Writing Postman Tests and Scripts

Postman is more than a request sender; it also includes a lightweight scripting environment based on JavaScript. Tests and pre-request scripts let you automate checks, chain requests together, and prepare dynamic data. This turns collections into powerful mini test suites.

Postman Tests and the pm API

Postman tests run after a response is received. They use the pm API, which exposes the request, response, and environment context. You can write assertions on status codes, headers, and JSON fields. These tests then show as pass or fail in the Postman UI and in Newman runs.

// Example Postman test script

pm.test("Status is 200", function () {
  pm.response.to.have.status(200);
});

pm.test("Customer has expected email", function () {
  const json = pm.response.json();
  pm.expect(json.email).to.eql("alice@example.com");
});
Note: Tests are written per request, but you can also define common scripts at collection or folder level to avoid repetition.
Tip: Start by automating simple assertions such as status and key fields, then gradually add more complex checks as your understanding grows.
Warning: Overloading a single request with dozens of assertions can make failures hard to interpret. Keep tests focused and readable.

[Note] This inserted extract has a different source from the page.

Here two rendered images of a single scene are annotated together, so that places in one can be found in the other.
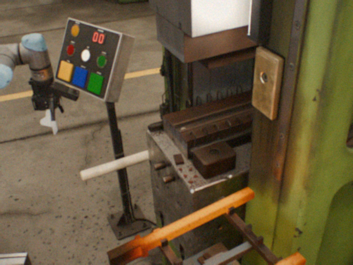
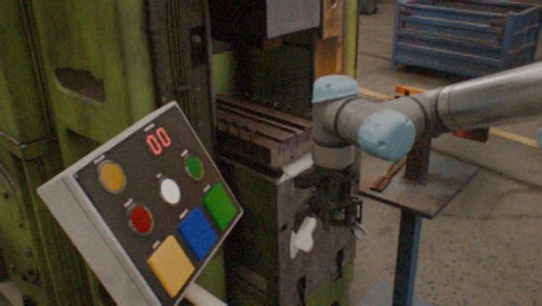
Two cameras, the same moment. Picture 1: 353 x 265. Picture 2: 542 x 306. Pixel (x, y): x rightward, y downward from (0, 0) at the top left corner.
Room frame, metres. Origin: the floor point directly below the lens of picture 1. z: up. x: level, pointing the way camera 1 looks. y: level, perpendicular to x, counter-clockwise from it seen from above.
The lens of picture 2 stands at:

Pre-request scripts run before a request is sent. They are often used to compute values, set headers, or update variables dynamically. For example, you might generate a timestamp, sign a request, or fetch an auth token from another source.

Chaining Requests with Scripts

By combining tests and pre-request scripts, you can create flows where one request stores data (like an ID or token) as a variable, and subsequent requests reuse it. This mimics user journeys and reduces manual copying of values between steps.

Common Mistakes

Mistake 1 โ€” Not using tests at all

Without tests, you rely on manual inspection every time.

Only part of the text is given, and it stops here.